### Work request
In your transcription, keep every record exact and leave out the pictures.

### Source material
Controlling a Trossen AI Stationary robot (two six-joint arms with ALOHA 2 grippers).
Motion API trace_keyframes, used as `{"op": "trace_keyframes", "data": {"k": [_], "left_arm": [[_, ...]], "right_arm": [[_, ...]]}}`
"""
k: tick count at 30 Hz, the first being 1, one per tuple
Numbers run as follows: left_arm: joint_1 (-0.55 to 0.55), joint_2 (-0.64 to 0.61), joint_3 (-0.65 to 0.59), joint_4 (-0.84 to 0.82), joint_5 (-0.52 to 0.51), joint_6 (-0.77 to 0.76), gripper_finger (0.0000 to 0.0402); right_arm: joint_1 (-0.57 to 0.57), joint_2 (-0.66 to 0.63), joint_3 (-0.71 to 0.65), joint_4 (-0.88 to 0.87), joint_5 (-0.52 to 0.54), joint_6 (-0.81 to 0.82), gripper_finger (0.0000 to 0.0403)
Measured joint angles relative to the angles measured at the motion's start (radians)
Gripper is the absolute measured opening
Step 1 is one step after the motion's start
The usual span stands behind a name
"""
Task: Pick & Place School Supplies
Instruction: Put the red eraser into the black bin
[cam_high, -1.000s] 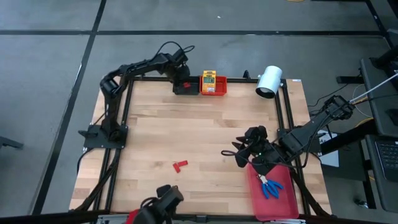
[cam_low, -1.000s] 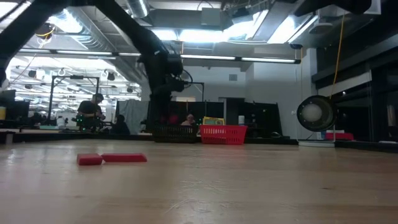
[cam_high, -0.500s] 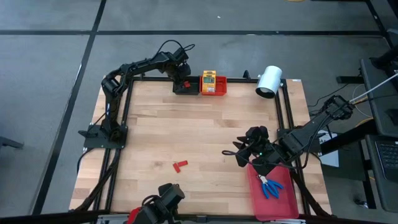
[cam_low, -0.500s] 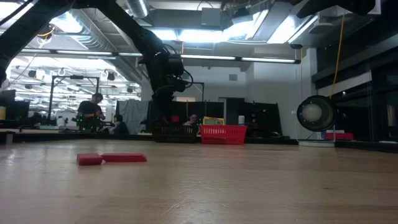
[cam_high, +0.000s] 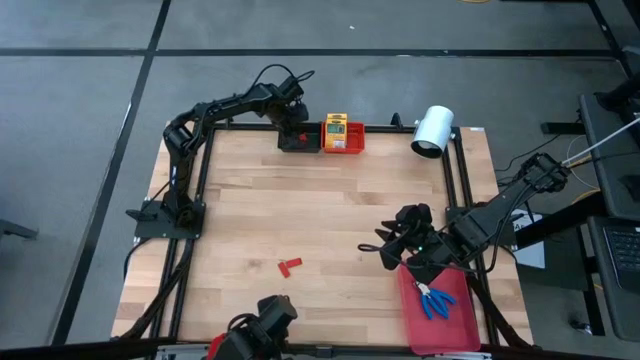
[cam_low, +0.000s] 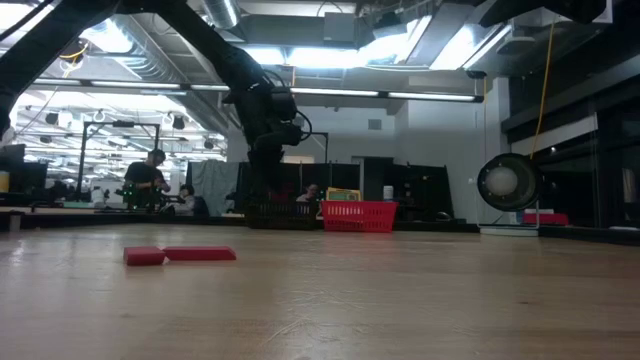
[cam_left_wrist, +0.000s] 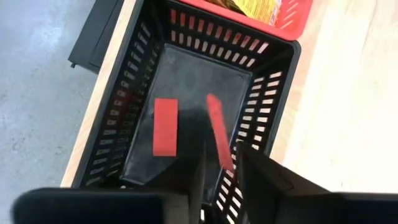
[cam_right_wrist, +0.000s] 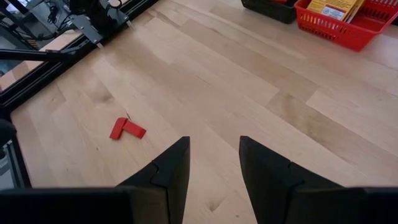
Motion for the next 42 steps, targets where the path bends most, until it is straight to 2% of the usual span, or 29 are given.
{"op": "trace_keyframes", "data": {"k": [4,9,13,18,21,23,25,29,31,35,42], "left_arm": [[0.000,0.000,0.000,0.010,-0.003,-0.003,0.0103],[0.000,-0.002,-0.001,0.015,0.003,-0.023,0.0098],[-0.006,-0.035,-0.002,-0.033,0.107,-0.042,0.0090],[-0.080,-0.097,-0.025,-0.283,0.301,-0.040,0.0088],[-0.206,-0.169,-0.134,-0.374,0.451,-0.044,0.0088],[-0.337,-0.232,-0.244,-0.344,0.484,-0.082,0.0090],[-0.485,-0.299,-0.368,-0.249,0.434,-0.154,0.0092],[-0.745,-0.415,-0.567,0.032,0.071,-0.390,0.0091],[-0.836,-0.458,-0.619,0.179,-0.033,-0.504,0.0091],[-0.951,-0.480,-0.638,0.321,-0.156,-0.654,0.0099],[-1.055,-0.430,-0.639,0.396,-0.235,-0.807,0.0124]], "right_arm": [[0.000,0.000,0.000,0.000,0.000,0.000,0.0141],[0.000,0.000,0.000,0.000,-0.001,0.000,0.0141],[0.000,0.000,0.000,0.000,-0.003,0.000,0.0141],[0.000,0.000,0.000,0.000,-0.003,0.000,0.0141],[0.000,0.000,0.000,0.000,0.019,0.000,0.0141],[0.000,0.000,0.000,0.000,0.033,0.000,0.0141],[0.000,0.000,0.000,0.000,0.051,0.001,0.0141],[0.005,0.000,0.000,0.001,0.070,0.026,0.0141],[0.011,0.000,0.000,0.010,0.072,0.027,0.0141],[0.027,0.000,0.000,0.015,0.072,0.027,0.0141],[0.045,0.000,0.000,0.015,0.072,0.023,0.0141]]}}
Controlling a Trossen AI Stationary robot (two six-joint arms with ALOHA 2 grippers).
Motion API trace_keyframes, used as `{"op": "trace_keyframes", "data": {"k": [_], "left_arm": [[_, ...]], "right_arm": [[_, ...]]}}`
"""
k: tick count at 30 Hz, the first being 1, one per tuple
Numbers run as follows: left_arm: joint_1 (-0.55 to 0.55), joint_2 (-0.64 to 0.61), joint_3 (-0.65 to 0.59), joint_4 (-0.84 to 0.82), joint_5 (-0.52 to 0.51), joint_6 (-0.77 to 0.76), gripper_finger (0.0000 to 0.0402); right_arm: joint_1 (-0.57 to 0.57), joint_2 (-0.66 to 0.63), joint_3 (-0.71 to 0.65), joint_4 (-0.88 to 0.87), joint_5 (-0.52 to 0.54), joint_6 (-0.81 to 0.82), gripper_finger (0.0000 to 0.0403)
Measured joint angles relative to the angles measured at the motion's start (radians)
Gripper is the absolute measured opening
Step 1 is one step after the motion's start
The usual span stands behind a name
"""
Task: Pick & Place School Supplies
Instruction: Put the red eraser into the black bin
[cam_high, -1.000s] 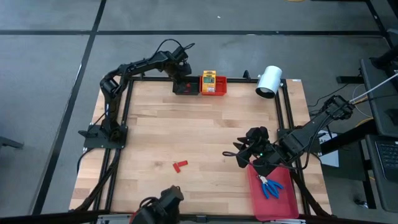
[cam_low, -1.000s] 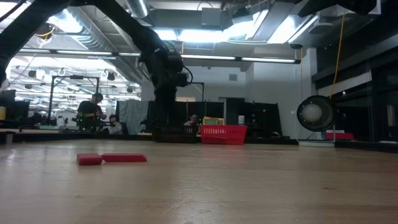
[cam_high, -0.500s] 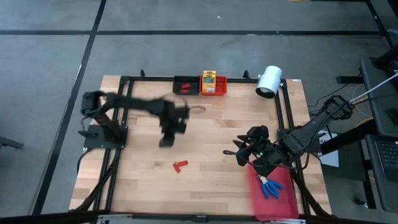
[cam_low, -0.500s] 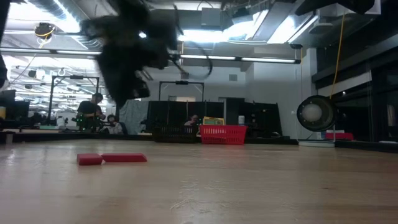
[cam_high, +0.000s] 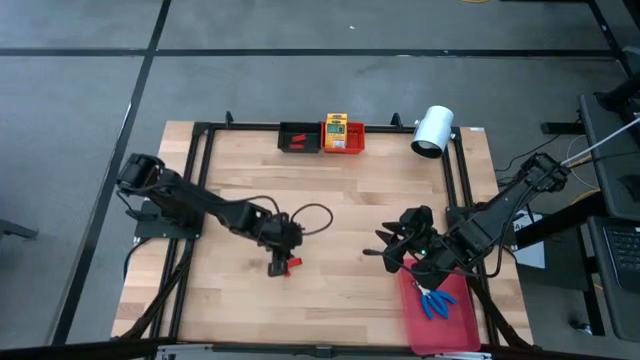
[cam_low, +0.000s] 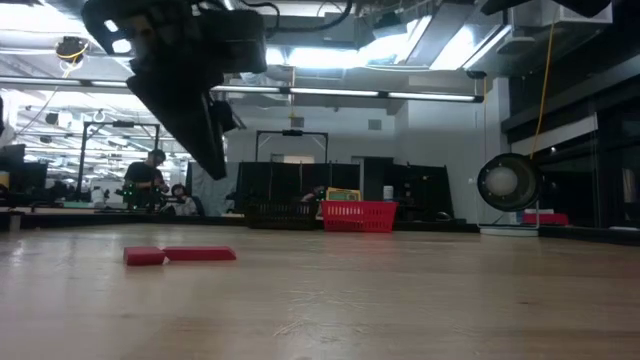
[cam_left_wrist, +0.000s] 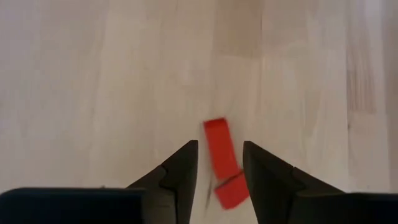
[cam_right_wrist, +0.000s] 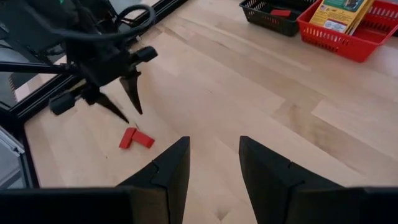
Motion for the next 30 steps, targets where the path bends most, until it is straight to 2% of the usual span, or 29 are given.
{"op": "trace_keyframes", "data": {"k": [6,16,30], "left_arm": [[-0.031,0.019,0.000,0.008,-0.032,-0.040,0.0126],[-0.079,0.094,0.000,0.058,0.024,-0.073,0.0126],[-0.067,0.148,0.000,0.097,0.028,-0.041,0.0125]], "right_arm": [[0.008,0.000,0.000,0.000,0.007,-0.004,0.0141],[0.008,0.000,0.000,0.002,0.023,-0.015,0.0141],[0.008,0.000,0.000,0.008,0.025,-0.003,0.0141]]}}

### Exercise result
Controlling a Trossen AI Stationary robot (two six-joint arms with ALOHA 2 grippers).
Motion API trace_keyframes, used as `{"op": "trace_keyframes", "data": {"k": [_], "left_arm": [[_, ...]], "right_arm": [[_, ...]]}}`
"""
k: tick count at 30 Hz, the first being 1, one per tuple
Numbers run as follows: left_arm: joint_1 (-0.55 to 0.55), joint_2 (-0.64 to 0.61), joint_3 (-0.65 to 0.59), joint_4 (-0.84 to 0.82), joint_5 (-0.52 to 0.51), joint_6 (-0.77 to 0.76), gripper_finger (0.0000 to 0.0402); right_arm: joint_1 (-0.57 to 0.57), joint_2 (-0.66 to 0.63), joint_3 (-0.71 to 0.65), joint_4 (-0.88 to 0.87), joint_5 (-0.52 to 0.54), joint_6 (-0.81 to 0.82), gripper_finger (0.0000 to 0.0403)
Measured joint angles relative to the angles measured at the motion's start (radians)
Gripper is the absolute measured opening
Step 1 is one step after the motion's start
The usual span stands behind a name
"""
Task: Pick & Place School Supplies
Instruction: Put the red eraser into the black bin
[cam_high, -1.000s] 
[cam_low, -1.000s] 
[cam_high, -0.500s] 
[cam_low, -0.500s] 
[cam_high, +0.000s] 
[cam_low, +0.000s] 
[cam_left_wrist, +0.000s] 
[cam_right_wrist, +0.000s] 
Motion for the next 42 steps, targets where the path bends most, until it is straight to 2% of the usual span, or 29 are given.
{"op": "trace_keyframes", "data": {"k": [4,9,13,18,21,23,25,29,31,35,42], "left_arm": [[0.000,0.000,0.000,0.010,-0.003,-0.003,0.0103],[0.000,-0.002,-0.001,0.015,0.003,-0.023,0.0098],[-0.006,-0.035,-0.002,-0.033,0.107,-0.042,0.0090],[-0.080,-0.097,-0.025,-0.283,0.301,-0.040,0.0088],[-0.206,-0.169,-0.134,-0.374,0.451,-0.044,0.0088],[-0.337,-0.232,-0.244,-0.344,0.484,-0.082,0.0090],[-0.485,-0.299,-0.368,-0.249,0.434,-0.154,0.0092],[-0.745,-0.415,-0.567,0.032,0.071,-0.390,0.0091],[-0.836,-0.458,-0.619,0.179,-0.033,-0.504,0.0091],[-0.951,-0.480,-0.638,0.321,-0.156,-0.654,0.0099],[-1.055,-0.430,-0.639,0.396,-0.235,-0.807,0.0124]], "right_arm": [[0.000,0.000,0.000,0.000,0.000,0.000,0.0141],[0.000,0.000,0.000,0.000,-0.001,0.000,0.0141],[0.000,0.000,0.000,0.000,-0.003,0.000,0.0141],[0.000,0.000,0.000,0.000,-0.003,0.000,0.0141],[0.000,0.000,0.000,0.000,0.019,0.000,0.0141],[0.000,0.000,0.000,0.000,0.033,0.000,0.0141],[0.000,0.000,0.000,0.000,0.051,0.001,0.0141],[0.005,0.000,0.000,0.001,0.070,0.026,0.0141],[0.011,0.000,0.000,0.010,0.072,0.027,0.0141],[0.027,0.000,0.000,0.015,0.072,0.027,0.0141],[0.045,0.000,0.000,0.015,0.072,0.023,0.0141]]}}
Controlling a Trossen AI Stationary robot (two six-joint arms with ALOHA 2 grippers).
Motion API trace_keyframes, used as `{"op": "trace_keyframes", "data": {"k": [_], "left_arm": [[_, ...]], "right_arm": [[_, ...]]}}`
"""
k: tick count at 30 Hz, the first being 1, one per tuple
Numbers run as follows: left_arm: joint_1 (-0.55 to 0.55), joint_2 (-0.64 to 0.61), joint_3 (-0.65 to 0.59), joint_4 (-0.84 to 0.82), joint_5 (-0.52 to 0.51), joint_6 (-0.77 to 0.76), gripper_finger (0.0000 to 0.0402); right_arm: joint_1 (-0.57 to 0.57), joint_2 (-0.66 to 0.63), joint_3 (-0.71 to 0.65), joint_4 (-0.88 to 0.87), joint_5 (-0.52 to 0.54), joint_6 (-0.81 to 0.82), gripper_finger (0.0000 to 0.0403)
Measured joint angles relative to the angles measured at the motion's start (radians)
Gripper is the absolute measured opening
Step 1 is one step after the motion's start
The usual span stands behind a name
"""
Task: Pick & Place School Supplies
Instruction: Put the red eraser into the black bin
[cam_high, -1.000s] 
[cam_low, -1.000s] 
[cam_high, -0.500s] 
[cam_low, -0.500s] 
[cam_high, +0.000s] 
[cam_low, +0.000s] 
[cam_left_wrist, +0.000s] 
[cam_right_wrist, +0.000s] 
Motion for the next 30 steps, targets where the path bends most, until it is straight to 2% of the usual span, or 29 are given.
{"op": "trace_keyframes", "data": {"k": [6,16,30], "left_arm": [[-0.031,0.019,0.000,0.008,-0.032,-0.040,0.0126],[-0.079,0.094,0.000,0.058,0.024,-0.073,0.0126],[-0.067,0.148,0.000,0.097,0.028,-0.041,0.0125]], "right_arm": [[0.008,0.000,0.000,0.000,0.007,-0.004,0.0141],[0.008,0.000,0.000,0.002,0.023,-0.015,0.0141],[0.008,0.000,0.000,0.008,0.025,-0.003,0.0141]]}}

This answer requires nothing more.